● Problem to work on
Print the whole listing exactly as it appears, but skip the pictures.

● Given information
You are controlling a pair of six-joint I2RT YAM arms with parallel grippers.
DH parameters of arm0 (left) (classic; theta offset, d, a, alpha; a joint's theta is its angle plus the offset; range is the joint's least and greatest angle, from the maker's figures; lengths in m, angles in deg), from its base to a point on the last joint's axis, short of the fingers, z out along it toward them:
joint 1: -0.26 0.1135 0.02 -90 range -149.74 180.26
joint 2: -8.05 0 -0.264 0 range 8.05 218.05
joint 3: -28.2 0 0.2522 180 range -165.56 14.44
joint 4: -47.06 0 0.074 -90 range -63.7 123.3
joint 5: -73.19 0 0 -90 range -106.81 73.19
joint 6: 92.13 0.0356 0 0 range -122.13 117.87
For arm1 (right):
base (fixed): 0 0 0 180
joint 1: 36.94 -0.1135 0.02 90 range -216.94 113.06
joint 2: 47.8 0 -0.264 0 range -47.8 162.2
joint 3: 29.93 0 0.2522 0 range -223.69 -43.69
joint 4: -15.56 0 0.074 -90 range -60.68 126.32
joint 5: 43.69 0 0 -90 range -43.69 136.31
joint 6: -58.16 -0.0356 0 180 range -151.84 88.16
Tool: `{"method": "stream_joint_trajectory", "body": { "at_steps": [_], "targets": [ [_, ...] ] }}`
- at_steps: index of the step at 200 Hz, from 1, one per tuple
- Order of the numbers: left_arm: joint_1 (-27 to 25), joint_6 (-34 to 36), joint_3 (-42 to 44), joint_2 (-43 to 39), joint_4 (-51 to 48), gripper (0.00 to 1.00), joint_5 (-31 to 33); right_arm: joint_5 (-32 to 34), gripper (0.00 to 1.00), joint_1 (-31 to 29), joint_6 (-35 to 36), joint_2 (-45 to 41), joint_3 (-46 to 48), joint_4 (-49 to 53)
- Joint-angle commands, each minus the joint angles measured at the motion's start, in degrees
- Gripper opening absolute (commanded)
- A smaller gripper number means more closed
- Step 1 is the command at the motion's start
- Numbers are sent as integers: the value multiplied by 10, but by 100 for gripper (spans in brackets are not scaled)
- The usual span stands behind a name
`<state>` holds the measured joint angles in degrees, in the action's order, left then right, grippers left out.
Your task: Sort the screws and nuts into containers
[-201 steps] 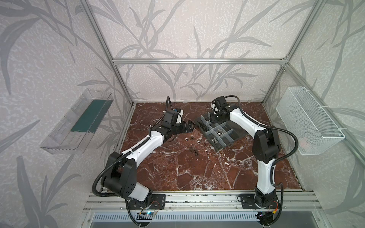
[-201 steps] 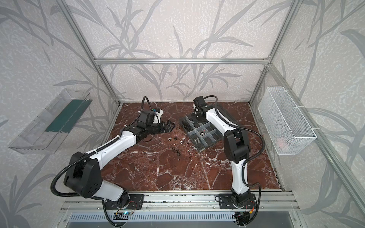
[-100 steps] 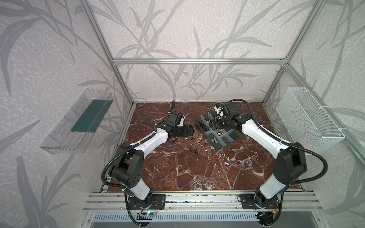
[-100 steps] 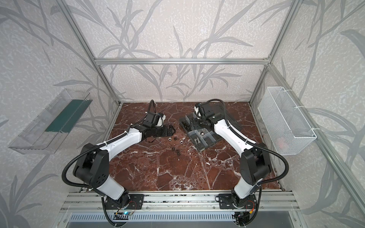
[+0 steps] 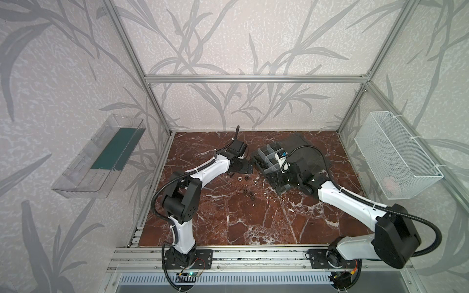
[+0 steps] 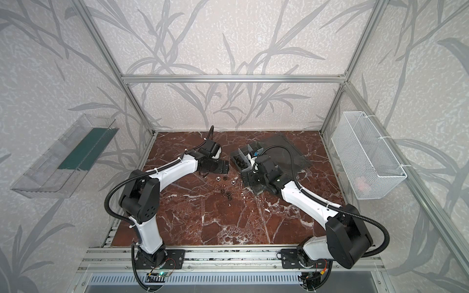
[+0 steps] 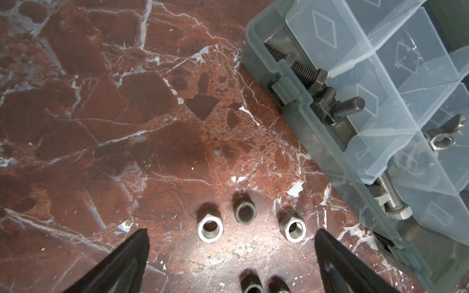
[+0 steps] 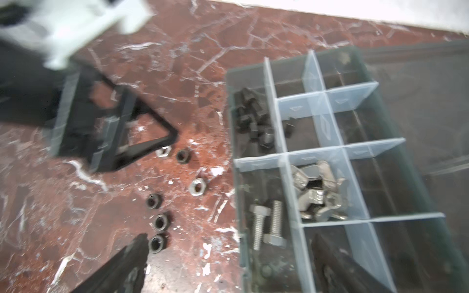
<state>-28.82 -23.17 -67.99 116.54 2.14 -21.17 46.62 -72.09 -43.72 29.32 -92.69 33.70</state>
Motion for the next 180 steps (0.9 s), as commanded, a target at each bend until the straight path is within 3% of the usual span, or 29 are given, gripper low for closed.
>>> {"method": "stream_joint_trajectory", "body": {
  "at_steps": [1,39,92,119,180],
  "targets": [
    [-7,-2,-38,24,-77,97,20,40,99,-5,3,-37,30,-97],
    [-22,10,-18,28,-63,94,24,102,99,-45,42,-74,107,-198],
    [-33,2,-38,58,-76,88,20,148,99,-81,103,-46,154,-304],
    [-41,15,-50,72,-87,83,41,120,99,-89,87,-35,158,-319],
    [-54,19,-60,93,-90,72,52,171,99,-111,95,-44,160,-319]
  ]
}}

● Solved problem
You are controlling a pair of six-joint I2RT YAM arms with parallel grippers.
DH parameters of arm0 (left) (classic; theta offset, d, a, alpha; a joint's theta is its angle plus the offset; range is the joint's least and greatest angle, from the maker's figures; lengths in m, angles in deg), from its base to a point on the last joint's axis, short of the fingers, z out along it toward them:
joint 1: -0.26 0.1135 0.02 -90 range -149.74 180.26
joint 2: -8.05 0 -0.264 0 range 8.05 218.05
joint 3: -28.2 0 0.2522 180 range -165.56 14.44
joint 4: -47.06 0 0.074 -90 range -63.7 123.3
joint 5: -73.19 0 0 -90 range -106.81 73.19
joint 6: 92.13 0.0356 0 0 range -122.13 117.87
For arm1 (right):
base (fixed): 0 0 0 180
joint 1: 36.94 -0.1135 0.02 90 range -216.94 113.06
joint 2: 47.8 0 -0.264 0 range -47.8 162.2
joint 3: 29.93 0 0.2522 0 range -223.69 -43.69
joint 4: -15.56 0 0.074 -90 range -60.68 126.32
joint 5: 43.69 0 0 -90 range -43.69 136.31
joint 6: -58.16 -0.0356 0 180 range -151.84 88.16
Tool: `{"method": "stream_joint_trajectory", "body": { "at_steps": [_], "targets": [ [_, ...] ] }}`
- at_steps: index of the step at 200 Hz, from 1, one per tuple
- Order of the numbers: left_arm: joint_1 (-27 to 25), joint_6 (-34 to 36), joint_3 (-42 to 44), joint_2 (-43 to 39), joint_4 (-51 to 48), gripper (0.00 to 1.00), joint_5 (-31 to 33); right_arm: joint_5 (-32 to 34), gripper (0.00 to 1.00), joint_1 (-31 to 29), joint_6 (-35 to 36), joint_2 (-45 to 41), joint_3 (-46 to 48), joint_4 (-49 to 53)
- Joint-angle commands, each minus the joint angles measured at the motion's start, in degrees
- Gripper opening absolute (commanded)
- A smaller gripper number means more closed
- Step 1 is the command at the motion's start
- Numbers are sent as integers: the value multiplied by 10, but by 100 for gripper (spans in brackets are not scaled)
- The usual span stands behind a name
`<state>` holds the measured joint angles in degrees, in the action's order, left then right, grippers left out.
Your task: Sort the screws and nuts into containers
[-201 steps] 
[-201 steps] 
[-100 steps] 
[-100 steps] 
[+0 steps] 
[+0 steps] 
[+0 steps] 
[+0 steps] 
<state>-28.82 -23.17 -67.99 116.54 2.14 -21.17 46.62 -72.09 -43.72 29.32 -92.69 33.70</state>
Motion for the next 180 steps (0.9 s), as commanded, a target at each bend until the straight path is within 3% of the usual span, or 29 are given, gripper low for closed.
>>> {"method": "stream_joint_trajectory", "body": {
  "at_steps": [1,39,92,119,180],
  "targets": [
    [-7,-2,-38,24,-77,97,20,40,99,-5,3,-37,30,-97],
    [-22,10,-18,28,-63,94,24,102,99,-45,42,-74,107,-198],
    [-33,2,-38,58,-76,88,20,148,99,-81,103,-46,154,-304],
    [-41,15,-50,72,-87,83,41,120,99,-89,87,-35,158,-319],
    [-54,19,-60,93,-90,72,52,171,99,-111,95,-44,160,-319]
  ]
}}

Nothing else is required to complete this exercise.